In the two days of talks this week, however, Posner indicated that Chinese officials offered few if any concrete responses to U.S. queries about the conditions of the human rights and legal activists who have been seized or imprisoned by Chinese authorities. And he said that the talks, while “respectful in tone,” were colored with new seriousness on both sides by the perception that disagreements between the nations had widened.

“I don’t think anybody stood up and said, ‘Oh yeah, things have gotten worse,’ except me,” he said. But, he added, “there’s no question that the atmosphere is different, because the facts are different.”

Since imprisoned dissident Liu Xiaobo was awarded the Nobel Peace Prize in October, Chinese authorities have detained, imprisoned or harassed hundreds of critics, lawyers, bloggers, writers, and other gadflies deemed a threat to the state’s security. The pace of detentions and harassment accelerated markedly this spring after pro-democracy uprisings in the Middle East prompted an anonymous online campaign for a “jasmine revolution” in China.

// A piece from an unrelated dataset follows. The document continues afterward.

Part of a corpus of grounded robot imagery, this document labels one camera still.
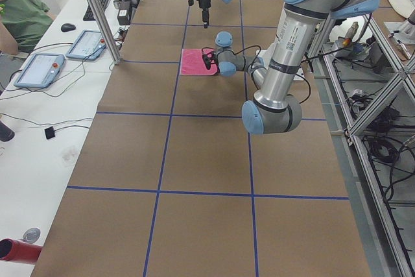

In the discussions, Posner said, U.S. officials raised special concerns about a growing crackdown on lawyers who defend human rights advocates and dissidents. They included Teng Biao, a lawyer and professor who has not been heard from since he vanished in February; Chen Guangcheng, a blind self-taught lawyer and civil rights activist who has been under house arrest since September; and Gao Zhisheng, an internationally recognized rights lawyer who vanished in April 2010 shortly after having been freed from a previous confinement.

The officials also asked the Chinese for information on Ai Weiwei, the artist and social critic who has not been seen since he was seized this month, and Liu Xiaobo’s wife, Liu Xia, an artist and poet who has been held incommunicado in the couple’s apartment since her husband was named a Nobel laureate. And they asked about Xue Feng, an American geologist sentenced to eight years in prison in July on charges of stealing state secrets after he bought a database on China’s oil industry.

Posner did not detail the Chinese response to each case, but his description of the government’s answer to queries about Ai appeared to be the norm.

“On that case,” he said, “we certainly did not get an answer that satisfies. There was no sense, no sense of comfort from the response or the language.”

The annual human rights dialogue, a staple of the diplomatic relationship, has long been a irritation to the Chinese.